"There is no “reference-to-member” type in C + +"、std::bind 和 boost::bind 在同一条船上
"There is no “reference-to-member” type in C + +", std::bind and boost::bind are in the same boat
引用标准(2003)版本(我认为最近的其他人也这么说)8.3.3 的最后,大胆强调是我的:
A pointer to member shall not point to a static member of a class (9.4), a member with reference type, or
“cv void.” [Note: see also 5.3 and 5.5. The type “pointer to member” is distinct from the type “pointer”,
that is, a pointer to member is declared only by the pointer to member declarator syntax, and never by the
pointer declarator syntax. There is no “reference-to-member” type in C + +. ]
但是我看到很多
boost::bind(&SomeClass::SomeMemberFunction, this, _1)
以及
std::bind(&SomeClass::SomeMemberFunction, this, std::placeholders::_1)
etc 像一个魅力一样工作,涉及 &SomeClass::SomeMemberFunction 似乎是对成员函数的引用。
标准是简单的说例如
int (SomeClass::&RefOnSomeMemberFunction) (int) = SomeClass::SomeMemberFunction
不是该语言的有效断言,还是有更多?
C++ class 的成员函数隐式使用 this 作为第一个参数。
所以 std::bind(&SomeClass::SomeMemberFunction, this, std::placeholders::_1) 可以解释为:
- 获取
SomeClass::SomeMemberFunction的函数指针地址;
- 使用
this作为函数的第一个参数,这里this是对象的地址;
- 使用
std::placeholders::_1作为第二个参数。
然后你得到一个 functor,它将调用 object 的 SomeMemberFunction 和占位符 _1.
你对措辞的理解是正确的。以下格式错误:
int (SomeClass::&RefOnSomeMemberFunction) (int) = SomeClass::SomeMemberFunction;
事实上,如果你看语法规则,只有
nested-name-specifier * attribute-specifier-seqopt cv-qualifier-seqopt D1
您对调用 boost::bind 和 std::bind 时发生的情况的理解存在缺陷。

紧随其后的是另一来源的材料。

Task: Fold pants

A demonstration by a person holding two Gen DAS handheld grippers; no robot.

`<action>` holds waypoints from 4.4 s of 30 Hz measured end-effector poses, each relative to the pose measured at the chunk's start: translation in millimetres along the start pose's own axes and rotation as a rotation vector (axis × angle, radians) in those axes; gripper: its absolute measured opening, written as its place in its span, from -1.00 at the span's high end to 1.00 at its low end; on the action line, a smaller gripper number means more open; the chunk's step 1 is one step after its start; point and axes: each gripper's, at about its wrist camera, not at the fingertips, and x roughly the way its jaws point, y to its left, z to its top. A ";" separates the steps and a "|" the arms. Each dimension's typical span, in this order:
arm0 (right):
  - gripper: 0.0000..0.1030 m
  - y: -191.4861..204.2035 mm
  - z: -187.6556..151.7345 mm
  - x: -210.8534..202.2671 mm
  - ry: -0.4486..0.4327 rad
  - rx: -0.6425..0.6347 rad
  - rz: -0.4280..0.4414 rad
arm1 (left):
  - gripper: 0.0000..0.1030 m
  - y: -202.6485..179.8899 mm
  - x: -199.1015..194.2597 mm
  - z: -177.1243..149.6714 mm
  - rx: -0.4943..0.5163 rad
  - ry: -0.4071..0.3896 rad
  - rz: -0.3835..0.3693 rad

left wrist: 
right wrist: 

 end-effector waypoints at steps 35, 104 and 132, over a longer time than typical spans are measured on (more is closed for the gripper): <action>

在此上下文中,unary & 是 addressof 运算符,它产生指向成员(函数)的 pointer。该指针在您引用的段落中定义。
引用标准(2003)版本(我认为最近的其他人也这么说)8.3.3 的最后,大胆强调是我的:
A pointer to member shall not point to a static member of a class (9.4), a member with reference type, or “cv void.” [Note: see also 5.3 and 5.5. The type “pointer to member” is distinct from the type “pointer”, that is, a pointer to member is declared only by the pointer to member declarator syntax, and never by the pointer declarator syntax. There is no “reference-to-member” type in C + +. ]
但是我看到很多
boost::bind(&SomeClass::SomeMemberFunction, this, _1)
以及
std::bind(&SomeClass::SomeMemberFunction, this, std::placeholders::_1)
etc 像一个魅力一样工作,涉及 &SomeClass::SomeMemberFunction 似乎是对成员函数的引用。
标准是简单的说例如
int (SomeClass::&RefOnSomeMemberFunction) (int) = SomeClass::SomeMemberFunction
不是该语言的有效断言,还是有更多?
C++ class 的成员函数隐式使用 this 作为第一个参数。
所以 std::bind(&SomeClass::SomeMemberFunction, this, std::placeholders::_1) 可以解释为:
- 获取
SomeClass::SomeMemberFunction的函数指针地址; - 使用
this作为函数的第一个参数,这里this是对象的地址; - 使用
std::placeholders::_1作为第二个参数。
然后你得到一个 functor,它将调用 object 的 SomeMemberFunction 和占位符 _1.
你对措辞的理解是正确的。以下格式错误:
int (SomeClass::&RefOnSomeMemberFunction) (int) = SomeClass::SomeMemberFunction;
事实上,如果你看语法规则,只有
nested-name-specifier * attribute-specifier-seqopt cv-qualifier-seqopt
D1
您对调用 boost::bind 和 std::bind 时发生的情况的理解存在缺陷。在此上下文中,unary & 是 addressof 运算符,它产生指向成员(函数)的 pointer。该指针在您引用的段落中定义。